> **ABOUT THIS EXERCISE**
Please give the lines below again exactly as they stand, from the one that contains "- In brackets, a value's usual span" up to and including the one that contains "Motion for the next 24", leaving all pictures out.

> **DATA FOR ANALYSIS**
--*--

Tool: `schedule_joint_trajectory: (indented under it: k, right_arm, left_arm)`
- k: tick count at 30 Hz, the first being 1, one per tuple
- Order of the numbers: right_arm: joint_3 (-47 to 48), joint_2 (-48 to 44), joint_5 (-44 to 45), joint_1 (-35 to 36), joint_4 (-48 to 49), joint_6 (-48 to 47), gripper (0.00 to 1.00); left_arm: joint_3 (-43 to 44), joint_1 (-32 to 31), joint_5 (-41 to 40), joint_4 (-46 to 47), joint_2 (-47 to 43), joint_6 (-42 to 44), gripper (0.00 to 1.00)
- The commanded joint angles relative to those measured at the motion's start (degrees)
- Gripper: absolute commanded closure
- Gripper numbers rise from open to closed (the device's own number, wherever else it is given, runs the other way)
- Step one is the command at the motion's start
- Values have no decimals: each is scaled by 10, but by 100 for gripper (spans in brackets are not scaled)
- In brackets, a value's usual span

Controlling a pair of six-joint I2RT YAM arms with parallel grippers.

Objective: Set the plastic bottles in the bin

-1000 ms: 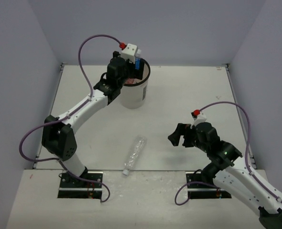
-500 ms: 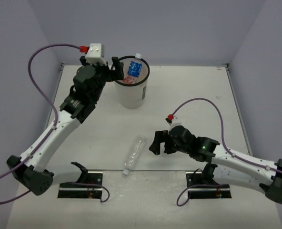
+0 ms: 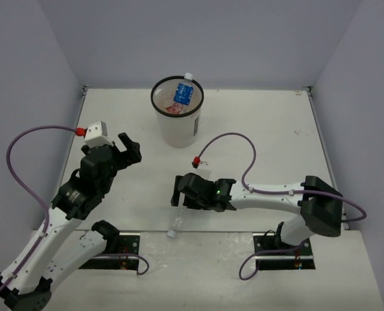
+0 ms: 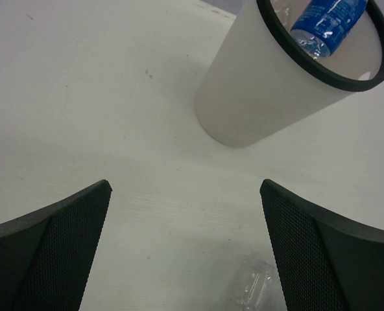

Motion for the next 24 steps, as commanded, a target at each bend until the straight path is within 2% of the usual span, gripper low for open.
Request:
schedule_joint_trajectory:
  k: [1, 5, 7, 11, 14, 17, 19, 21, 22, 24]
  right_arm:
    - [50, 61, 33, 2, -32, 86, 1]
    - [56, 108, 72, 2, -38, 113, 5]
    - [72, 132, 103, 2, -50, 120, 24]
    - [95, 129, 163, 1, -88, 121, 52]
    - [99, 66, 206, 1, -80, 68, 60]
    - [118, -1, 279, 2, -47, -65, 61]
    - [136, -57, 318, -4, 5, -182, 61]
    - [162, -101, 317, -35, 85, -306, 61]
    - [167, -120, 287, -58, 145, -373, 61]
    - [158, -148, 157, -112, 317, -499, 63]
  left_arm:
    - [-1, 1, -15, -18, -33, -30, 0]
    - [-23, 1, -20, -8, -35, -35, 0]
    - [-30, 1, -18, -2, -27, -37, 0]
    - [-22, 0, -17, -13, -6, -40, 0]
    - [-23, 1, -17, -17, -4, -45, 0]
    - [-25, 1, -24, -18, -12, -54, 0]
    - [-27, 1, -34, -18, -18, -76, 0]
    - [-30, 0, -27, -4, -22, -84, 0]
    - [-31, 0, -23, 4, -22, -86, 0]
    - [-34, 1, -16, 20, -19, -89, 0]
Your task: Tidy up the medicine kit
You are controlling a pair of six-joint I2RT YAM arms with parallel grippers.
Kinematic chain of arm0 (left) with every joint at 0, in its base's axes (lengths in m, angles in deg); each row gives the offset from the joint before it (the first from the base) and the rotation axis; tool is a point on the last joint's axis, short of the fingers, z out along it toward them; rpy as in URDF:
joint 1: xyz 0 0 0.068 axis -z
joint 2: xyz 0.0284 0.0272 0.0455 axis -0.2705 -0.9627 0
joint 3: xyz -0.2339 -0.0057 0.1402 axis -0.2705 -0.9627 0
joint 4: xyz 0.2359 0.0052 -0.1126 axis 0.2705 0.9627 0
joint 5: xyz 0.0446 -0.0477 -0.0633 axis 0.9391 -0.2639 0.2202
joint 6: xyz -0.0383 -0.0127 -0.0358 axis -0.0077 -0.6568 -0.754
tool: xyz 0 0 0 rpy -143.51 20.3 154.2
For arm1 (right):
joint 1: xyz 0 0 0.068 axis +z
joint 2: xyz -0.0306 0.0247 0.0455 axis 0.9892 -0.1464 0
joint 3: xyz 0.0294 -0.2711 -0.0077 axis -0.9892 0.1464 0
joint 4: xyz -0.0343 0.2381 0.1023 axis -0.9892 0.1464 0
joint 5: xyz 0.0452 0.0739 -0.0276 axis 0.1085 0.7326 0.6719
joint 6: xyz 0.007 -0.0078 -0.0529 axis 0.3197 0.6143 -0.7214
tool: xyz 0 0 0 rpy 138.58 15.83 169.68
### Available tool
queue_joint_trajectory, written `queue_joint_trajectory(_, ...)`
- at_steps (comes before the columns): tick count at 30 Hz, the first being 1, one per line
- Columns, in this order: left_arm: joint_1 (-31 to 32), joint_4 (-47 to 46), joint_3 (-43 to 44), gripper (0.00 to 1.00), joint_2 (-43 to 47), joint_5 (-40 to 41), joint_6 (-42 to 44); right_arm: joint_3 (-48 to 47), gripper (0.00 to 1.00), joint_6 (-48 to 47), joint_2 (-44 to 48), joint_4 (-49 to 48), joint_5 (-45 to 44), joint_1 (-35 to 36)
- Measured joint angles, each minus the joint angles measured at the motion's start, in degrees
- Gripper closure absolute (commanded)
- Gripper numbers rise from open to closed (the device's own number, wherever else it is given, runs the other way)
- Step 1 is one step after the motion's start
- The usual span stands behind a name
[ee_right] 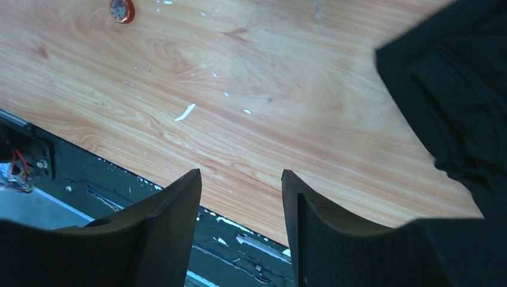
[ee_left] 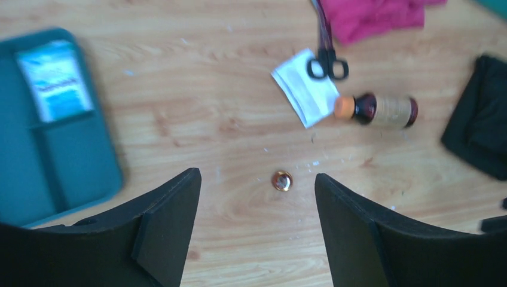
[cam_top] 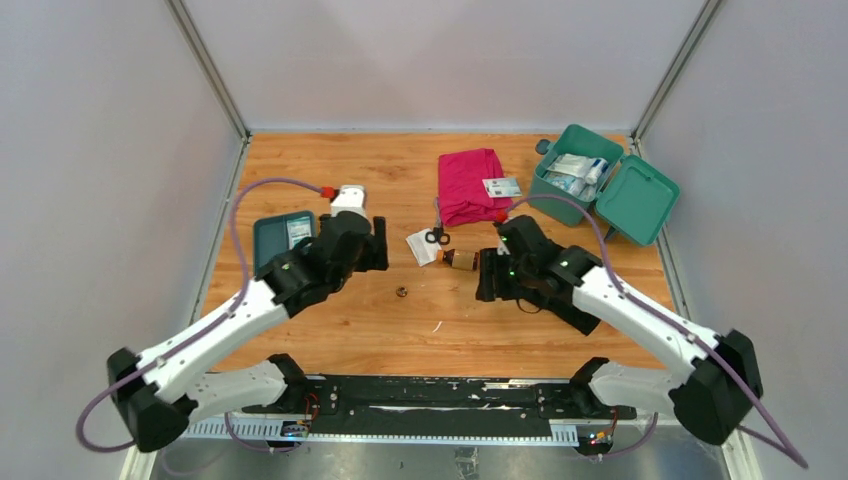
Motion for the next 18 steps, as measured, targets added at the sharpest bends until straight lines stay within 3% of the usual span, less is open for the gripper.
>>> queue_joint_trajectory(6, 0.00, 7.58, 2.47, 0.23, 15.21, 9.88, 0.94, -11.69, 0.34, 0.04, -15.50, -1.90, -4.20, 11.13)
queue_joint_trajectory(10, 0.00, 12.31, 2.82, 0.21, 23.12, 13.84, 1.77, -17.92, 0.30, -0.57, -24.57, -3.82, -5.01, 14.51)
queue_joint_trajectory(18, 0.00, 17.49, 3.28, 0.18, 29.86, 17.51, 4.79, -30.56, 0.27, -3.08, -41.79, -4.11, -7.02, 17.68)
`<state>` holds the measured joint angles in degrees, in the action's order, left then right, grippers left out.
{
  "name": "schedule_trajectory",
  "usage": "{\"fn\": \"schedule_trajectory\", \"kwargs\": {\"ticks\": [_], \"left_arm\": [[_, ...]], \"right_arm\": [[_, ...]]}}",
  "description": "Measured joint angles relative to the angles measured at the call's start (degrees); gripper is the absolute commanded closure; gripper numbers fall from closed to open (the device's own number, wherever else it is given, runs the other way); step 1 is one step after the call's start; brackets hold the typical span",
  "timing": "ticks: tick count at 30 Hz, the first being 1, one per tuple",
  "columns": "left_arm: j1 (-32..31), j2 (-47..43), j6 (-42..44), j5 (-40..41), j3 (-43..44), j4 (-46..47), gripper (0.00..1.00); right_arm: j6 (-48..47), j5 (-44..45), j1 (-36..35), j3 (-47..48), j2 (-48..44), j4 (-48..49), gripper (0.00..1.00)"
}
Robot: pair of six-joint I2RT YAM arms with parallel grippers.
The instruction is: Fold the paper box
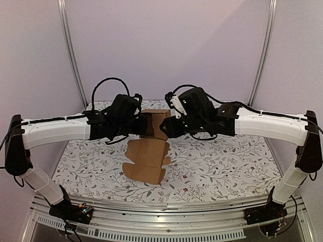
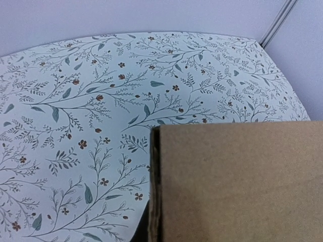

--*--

> **ANSWER BELOW**
- In brackets, a value's usual span

Controlling a pair of six-joint I2RT YAM arms with parallel grippers.

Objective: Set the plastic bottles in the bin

-1000 ms: 
-500 ms: 
+0 ms: 
+0 ms: 

Motion for the next 24 steps, as commanded, a target at each bend until the straight path is within 2% of the usual span, gripper low for open.

The output for this exercise is finished.